In einem Gewaltakt, bei dem er wieder einmal alles von sich abverlangt. stemmt Henning sich an Neujahr die Serpentinen zu einem Bergdorf hinauf. Er wird magisch angezogen von einem Anwesen oberhalb des Dorfes. „Das wirklich Erschreckende ist aber, das er kennt, was er sieht.“ (S.75) Das Dejá-vu beginnt.
„Am nächsten Morgen sind Mama und Papa weg.“ (S.112)

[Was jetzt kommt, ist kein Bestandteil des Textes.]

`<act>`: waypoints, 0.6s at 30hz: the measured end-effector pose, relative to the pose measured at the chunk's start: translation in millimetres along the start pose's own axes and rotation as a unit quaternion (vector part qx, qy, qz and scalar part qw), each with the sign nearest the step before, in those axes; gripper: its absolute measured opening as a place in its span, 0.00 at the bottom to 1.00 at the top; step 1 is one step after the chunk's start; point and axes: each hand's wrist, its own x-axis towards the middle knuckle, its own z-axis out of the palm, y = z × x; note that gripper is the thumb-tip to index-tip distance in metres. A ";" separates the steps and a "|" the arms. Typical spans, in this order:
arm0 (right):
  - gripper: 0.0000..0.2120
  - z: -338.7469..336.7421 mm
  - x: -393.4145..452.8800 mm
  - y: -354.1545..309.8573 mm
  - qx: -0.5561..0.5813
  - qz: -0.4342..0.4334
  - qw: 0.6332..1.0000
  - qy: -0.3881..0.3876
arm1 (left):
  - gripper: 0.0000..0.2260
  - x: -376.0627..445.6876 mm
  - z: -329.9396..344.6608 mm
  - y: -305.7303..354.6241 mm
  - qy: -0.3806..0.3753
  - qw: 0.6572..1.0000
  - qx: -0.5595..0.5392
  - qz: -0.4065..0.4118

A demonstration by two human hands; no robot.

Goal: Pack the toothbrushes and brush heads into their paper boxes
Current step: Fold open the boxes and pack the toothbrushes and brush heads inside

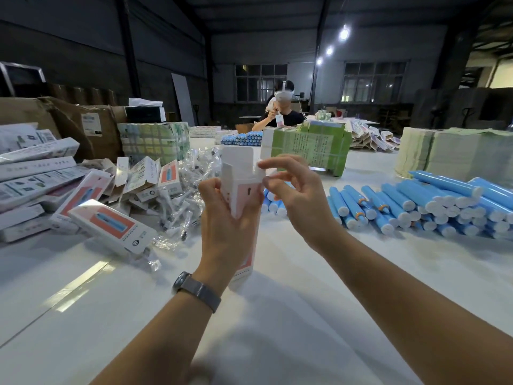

Henning hat Schuldgefühle. Wenn er braver gewesen wäre, wenn er Luna weniger geärgert hätte, wenn er nicht auf die Ritzen zwischen den Platten getreten wäre, … Er ist fünf Jahre alt, seine kleine Schwerster Luna ist gerade mal zwei. Die heldenhafte Odyssee aus den Augen eines Fünfjährigen wird erzählt, der versucht, seine kleine Schwester zu versorgen und zu beschützen und dabei über die Affekte eines fünfjährigen Kindes stolpert, das auch mal Wut hat, sich die kleine Schwester wegwünscht und vor allem ganz viel Angst hat. Und natürlich geht es auch um Schuld, oder vielmehr um das Sich-schuldig-Fühlen. Dieser Teil des Romans gehört nach Ursula März, die in der ZEIT am 18.08.2018 den Artikel „Die Unzerbrechliche“ nach einem Interview mit Juli Zeh auf Lanzarote geschrieben hat, „zum Besten, was Juli Zeh je veröffentlicht hat, …“
Nur ein einziges Mal wird die Mutter beim Namen genannt, als in der Erinnerung jemand sie anspricht. Sonst bleibt sie „die Mutter“, die mit den Kindern und dem Leben als Alleinerziehende überfordert war. Sei hatte gewusst, dass die Erinnerung eines Tages wieder kommen würde. Und doch hatte sie auf Vergessen gehofft. Auch jetzt ist sie nicht in der Lage, irgendeinen Trost zu geben, oder das, was geschehen ist, irgendwie erträglicher zurechtzurücken. Sie ist mit sich selbst beschäftigt.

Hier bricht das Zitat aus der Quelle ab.